Figure 4. FLAIR clusters significantly related to episodic accuracy among older adults. Presented with left and right hemisphere clusters in red, ventricles in white, and axial slice in gray for reference. Left: rostral-dorsal view; Middle: rostral-ventral view; Right: dorsal view (all images radiological convention).
For our FA analysis, one significant FA cluster was noted in right posterior periventricular white matter (Figure 5; p = 0.047) for a direct relation with memory performance. This cluster was located predominantly in right parietal white matter.
Figure 5. FA cluster related to episodic accuracy among older adults. Cluster in red, ventricles in white, and axial slice in gray for reference. Postero-lateral view.

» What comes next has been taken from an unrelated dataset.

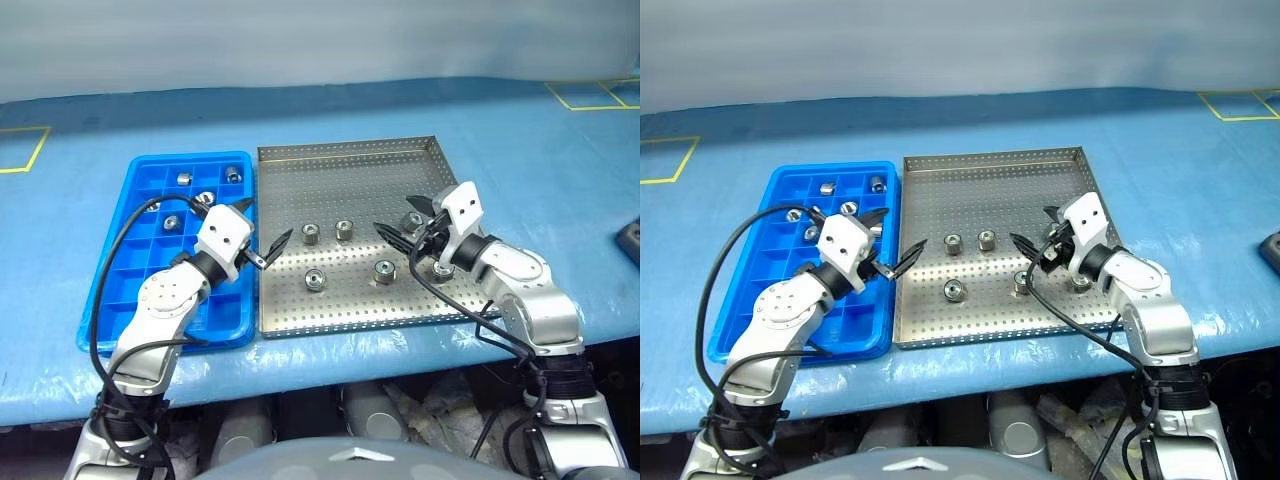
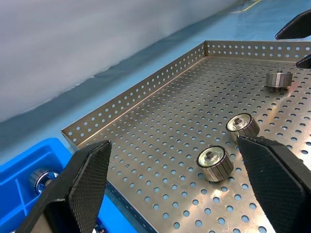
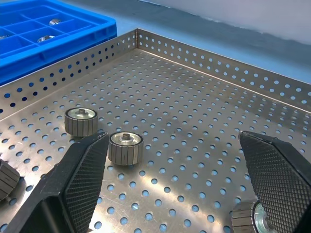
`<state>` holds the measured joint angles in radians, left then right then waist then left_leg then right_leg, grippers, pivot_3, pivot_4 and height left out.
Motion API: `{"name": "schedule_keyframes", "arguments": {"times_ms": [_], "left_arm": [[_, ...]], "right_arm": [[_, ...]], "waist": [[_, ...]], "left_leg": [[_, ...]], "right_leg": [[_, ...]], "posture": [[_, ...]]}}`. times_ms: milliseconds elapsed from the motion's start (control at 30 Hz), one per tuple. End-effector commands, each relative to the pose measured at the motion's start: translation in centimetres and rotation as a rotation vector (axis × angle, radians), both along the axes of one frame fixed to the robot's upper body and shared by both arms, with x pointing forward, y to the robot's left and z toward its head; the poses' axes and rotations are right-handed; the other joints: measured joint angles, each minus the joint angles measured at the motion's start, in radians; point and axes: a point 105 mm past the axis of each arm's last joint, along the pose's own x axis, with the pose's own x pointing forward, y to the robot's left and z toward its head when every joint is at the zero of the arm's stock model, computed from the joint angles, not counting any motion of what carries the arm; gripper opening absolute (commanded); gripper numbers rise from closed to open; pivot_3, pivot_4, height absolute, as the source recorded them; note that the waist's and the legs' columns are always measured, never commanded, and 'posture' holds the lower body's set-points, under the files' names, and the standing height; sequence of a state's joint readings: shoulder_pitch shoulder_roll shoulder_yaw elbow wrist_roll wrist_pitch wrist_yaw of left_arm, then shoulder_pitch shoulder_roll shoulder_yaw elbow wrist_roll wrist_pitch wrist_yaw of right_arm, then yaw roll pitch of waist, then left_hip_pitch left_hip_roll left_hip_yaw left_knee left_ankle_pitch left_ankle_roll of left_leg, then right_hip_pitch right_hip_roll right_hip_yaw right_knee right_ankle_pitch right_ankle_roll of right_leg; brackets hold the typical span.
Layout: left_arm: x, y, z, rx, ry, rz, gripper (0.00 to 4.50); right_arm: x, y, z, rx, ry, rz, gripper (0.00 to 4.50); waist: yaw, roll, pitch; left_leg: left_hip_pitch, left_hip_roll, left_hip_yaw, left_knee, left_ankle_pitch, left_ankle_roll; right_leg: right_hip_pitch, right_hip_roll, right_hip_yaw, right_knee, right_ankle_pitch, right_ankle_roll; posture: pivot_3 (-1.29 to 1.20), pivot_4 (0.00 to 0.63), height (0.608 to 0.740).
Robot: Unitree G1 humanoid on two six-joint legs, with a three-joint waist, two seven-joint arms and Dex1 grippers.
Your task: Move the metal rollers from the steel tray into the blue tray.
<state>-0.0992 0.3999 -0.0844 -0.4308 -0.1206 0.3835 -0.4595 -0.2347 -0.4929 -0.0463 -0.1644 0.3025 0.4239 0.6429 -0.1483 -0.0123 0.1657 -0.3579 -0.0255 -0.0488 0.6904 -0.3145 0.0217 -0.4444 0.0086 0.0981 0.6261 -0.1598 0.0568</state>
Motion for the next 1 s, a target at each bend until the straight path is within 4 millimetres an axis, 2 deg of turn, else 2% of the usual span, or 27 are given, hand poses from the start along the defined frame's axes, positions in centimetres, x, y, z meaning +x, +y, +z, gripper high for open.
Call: {"name": "schedule_keyframes", "arguments": {"times_ms": [33, 167, 300, 633, 1000], "left_arm": [[-0.3, -0.9, 0.7, -0.001, -0.018, -0.057, 4.48], [-0.5, -2.7, 0.7, -0.040, 0.036, -0.146, 4.48], [-0.9, -4.3, -0.8, 0.009, 0.163, -0.231, 4.48], [-1.0, -3.5, -3.2, 0.231, 0.293, -0.219, 4.48], [-1.8, -4.5, -4.8, 0.222, 0.378, -0.260, 4.48]], "right_arm": [[-0.2, 0.4, 1.3, 0.005, -0.056, 0.015, 4.50], [-1.1, 0.5, 1.0, -0.032, -0.049, 0.035, 4.50], [-1.8, 0.3, 0.5, -0.087, -0.044, 0.034, 4.50], [-2.5, 0.0, 0.2, -0.097, -0.052, -0.001, 4.50], [-2.6, 0.0, 0.1, -0.094, -0.054, -0.012, 4.50]], "waist": [[0.000, 0.000, 0.000], [0.000, 0.000, 0.000], [-0.010, 0.000, 0.000], [-0.064, 0.000, 0.000], [-0.087, 0.000, 0.000]], "left_leg": [[0.000, 0.000, 0.000, 0.000, 0.000, 0.000], [-0.001, 0.000, 0.000, 0.000, 0.000, 0.000], [-0.001, 0.000, 0.001, 0.001, -0.001, 0.001], [0.000, 0.000, 0.002, 0.002, -0.001, 0.002], [0.000, 0.000, 0.002, 0.002, -0.001, 0.002]], "right_leg": [[0.000, 0.000, 0.000, 0.000, 0.000, 0.000], [0.000, 0.000, 0.000, 0.000, 0.000, 0.000], [0.000, 0.000, 0.000, 0.000, 0.000, 0.000], [0.000, 0.001, 0.002, 0.000, 0.000, 0.001], [0.000, 0.001, 0.002, 0.000, 0.000, 0.002]], "posture": [[-0.18, 0.150, 0.740], [-0.20, 0.150, 0.740], [-0.23, 0.150, 0.740], [-0.27, 0.150, 0.740], [-0.28, 0.150, 0.740]]}}
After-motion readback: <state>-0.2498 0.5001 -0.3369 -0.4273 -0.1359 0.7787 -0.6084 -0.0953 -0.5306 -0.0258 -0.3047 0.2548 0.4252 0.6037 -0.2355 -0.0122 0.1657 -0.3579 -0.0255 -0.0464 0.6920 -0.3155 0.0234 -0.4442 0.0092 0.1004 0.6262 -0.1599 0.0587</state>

Episodic Memory is Associated with White Matter Injury to Selected Tracts in Older Adults
We further sought to identify which tracts among older adults demonstrated anatomically specific relationships between our white matter injury and integrity measures and memory performance, using the probabilistic tract atlas as described in the methods section. To accomplish this task, we first identified those tracts that passed through the clusters identified above (see Figure 6). For example, the inferior longitudinal fasciculus (ILF) overlapped with the clusters in the temporal lobes, while short association fibers connecting cuneus to superior occipital gyrus overlapped with the clusters in the right occipital lobe. For control purposes, we also examined tracts not contained within the identified area, such as corticospinal tract. These analyses were performed to identify where differences in white matter injury and integrity were predictive of impaired cognition, independent of the effects of age, sex, and education. We combined data from unilateral tract templates into bilateral measurements, and restricted our analyses to 10 tracts to minimize comparisons.

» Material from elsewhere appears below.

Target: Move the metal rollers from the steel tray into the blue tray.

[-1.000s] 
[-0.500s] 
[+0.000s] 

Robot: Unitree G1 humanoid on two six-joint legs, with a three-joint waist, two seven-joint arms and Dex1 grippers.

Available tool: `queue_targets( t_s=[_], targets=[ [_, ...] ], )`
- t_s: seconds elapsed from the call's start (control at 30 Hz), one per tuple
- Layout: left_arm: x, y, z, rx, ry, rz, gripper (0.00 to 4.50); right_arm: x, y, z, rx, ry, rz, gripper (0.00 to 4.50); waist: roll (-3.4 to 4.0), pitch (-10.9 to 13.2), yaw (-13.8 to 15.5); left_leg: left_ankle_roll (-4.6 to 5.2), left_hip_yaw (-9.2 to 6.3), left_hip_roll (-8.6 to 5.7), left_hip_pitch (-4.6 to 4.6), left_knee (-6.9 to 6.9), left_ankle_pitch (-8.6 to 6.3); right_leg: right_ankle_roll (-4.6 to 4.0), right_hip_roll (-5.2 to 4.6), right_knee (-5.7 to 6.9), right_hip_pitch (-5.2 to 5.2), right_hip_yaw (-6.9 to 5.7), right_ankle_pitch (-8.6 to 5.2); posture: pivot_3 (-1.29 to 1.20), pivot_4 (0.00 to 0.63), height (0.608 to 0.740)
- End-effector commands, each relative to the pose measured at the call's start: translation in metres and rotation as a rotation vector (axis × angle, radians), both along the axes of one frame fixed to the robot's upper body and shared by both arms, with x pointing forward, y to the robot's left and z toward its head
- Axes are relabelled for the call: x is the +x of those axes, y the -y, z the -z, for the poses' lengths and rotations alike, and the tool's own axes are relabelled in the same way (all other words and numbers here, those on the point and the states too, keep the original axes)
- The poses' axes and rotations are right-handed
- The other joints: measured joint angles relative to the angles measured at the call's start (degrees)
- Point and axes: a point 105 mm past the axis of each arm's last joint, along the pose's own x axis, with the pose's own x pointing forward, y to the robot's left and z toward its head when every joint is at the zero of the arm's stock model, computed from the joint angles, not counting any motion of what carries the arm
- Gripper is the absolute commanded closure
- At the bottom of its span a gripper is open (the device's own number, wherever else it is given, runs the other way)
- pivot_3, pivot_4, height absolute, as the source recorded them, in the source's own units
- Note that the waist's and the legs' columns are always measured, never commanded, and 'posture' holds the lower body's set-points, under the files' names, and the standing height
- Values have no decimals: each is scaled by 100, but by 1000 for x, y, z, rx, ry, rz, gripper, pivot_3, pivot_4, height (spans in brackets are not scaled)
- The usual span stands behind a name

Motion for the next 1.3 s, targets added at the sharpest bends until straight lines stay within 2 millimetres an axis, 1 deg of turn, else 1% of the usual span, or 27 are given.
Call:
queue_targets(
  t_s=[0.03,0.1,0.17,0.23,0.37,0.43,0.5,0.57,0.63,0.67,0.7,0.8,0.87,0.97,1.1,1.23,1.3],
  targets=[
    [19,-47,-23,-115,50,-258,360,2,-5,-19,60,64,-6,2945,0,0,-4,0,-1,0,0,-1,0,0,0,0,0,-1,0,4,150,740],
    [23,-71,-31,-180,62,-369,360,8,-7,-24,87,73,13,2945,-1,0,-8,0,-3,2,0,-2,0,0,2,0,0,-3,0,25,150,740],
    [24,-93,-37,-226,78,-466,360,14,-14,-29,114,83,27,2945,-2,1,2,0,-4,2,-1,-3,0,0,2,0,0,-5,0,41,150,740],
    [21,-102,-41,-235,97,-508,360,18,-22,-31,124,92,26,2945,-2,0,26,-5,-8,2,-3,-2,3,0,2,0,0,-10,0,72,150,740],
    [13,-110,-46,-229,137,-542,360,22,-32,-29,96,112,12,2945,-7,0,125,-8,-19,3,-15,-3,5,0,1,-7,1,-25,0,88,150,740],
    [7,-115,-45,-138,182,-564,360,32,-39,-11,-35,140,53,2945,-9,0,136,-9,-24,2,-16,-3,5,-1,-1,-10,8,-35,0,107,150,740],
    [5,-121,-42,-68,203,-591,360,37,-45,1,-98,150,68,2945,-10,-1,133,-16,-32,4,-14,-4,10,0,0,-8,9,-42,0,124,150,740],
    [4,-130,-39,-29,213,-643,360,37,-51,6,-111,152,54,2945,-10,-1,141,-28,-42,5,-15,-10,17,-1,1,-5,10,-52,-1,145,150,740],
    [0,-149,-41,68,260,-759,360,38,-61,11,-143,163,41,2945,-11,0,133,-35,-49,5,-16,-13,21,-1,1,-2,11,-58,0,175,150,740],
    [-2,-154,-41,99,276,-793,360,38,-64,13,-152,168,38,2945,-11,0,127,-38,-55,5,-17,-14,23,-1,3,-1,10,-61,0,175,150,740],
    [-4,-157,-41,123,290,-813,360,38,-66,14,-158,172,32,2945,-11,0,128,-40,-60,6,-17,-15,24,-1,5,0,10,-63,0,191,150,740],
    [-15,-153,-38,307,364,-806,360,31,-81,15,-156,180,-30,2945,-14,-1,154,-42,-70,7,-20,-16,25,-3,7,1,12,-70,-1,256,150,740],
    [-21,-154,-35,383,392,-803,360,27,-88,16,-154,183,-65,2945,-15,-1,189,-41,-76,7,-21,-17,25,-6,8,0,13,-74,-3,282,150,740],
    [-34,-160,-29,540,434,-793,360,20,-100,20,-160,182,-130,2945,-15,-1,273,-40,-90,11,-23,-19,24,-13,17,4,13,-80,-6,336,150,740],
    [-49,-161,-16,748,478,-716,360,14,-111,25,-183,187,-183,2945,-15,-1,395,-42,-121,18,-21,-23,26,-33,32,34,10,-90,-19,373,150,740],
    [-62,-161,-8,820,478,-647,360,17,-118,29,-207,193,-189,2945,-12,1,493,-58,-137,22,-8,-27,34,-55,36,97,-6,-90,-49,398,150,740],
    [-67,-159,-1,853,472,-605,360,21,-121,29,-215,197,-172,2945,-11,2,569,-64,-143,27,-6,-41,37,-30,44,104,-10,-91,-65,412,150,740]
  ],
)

Figure 6. Visualization of selected tracts passing through clusters. Clusters and tracts displayed in different colors and presented in multiple orientations. White: right hemisphere cluster; Yellow: right uncinate fasciculus; Light pink: right thalamus-middle frontal gyrus projection; Purple: right inferior longitudinal fasciculus. Red: left hemisphere cluster; Dark red: left uncinate fasciculus; Green: left thalamus-middle frontal gyrus projection; Dark pink: left inferior longitudinal fasciculus.
When examining bilateral tracts that intersected our clusters, we found that WMH in uncinate fasciculus and ILF were significantly inversely associated with memory performance, independent of age, sex, education, and tract FA (Table 2). FA was not associated with episodic memory performance in any of these models. Further analysis to examine the anatomic specificity of these findings found no relationship between episodic memory performance and WMH or FA values in corticospinal tract or in occipital short association fibers. When applying a less stringent threshold (p < 0.05 uncorrected), WMH in additional tracts, including the superior longitudinal fasciculus (frontal-parietal portion), projections from the thalamus to the superior frontal gyrus and from the thalamus to the middle frontal gyrus, and the dorsal cingulum bundle, were inversely associated with memory performance independent of age, sex, education, and tract FA.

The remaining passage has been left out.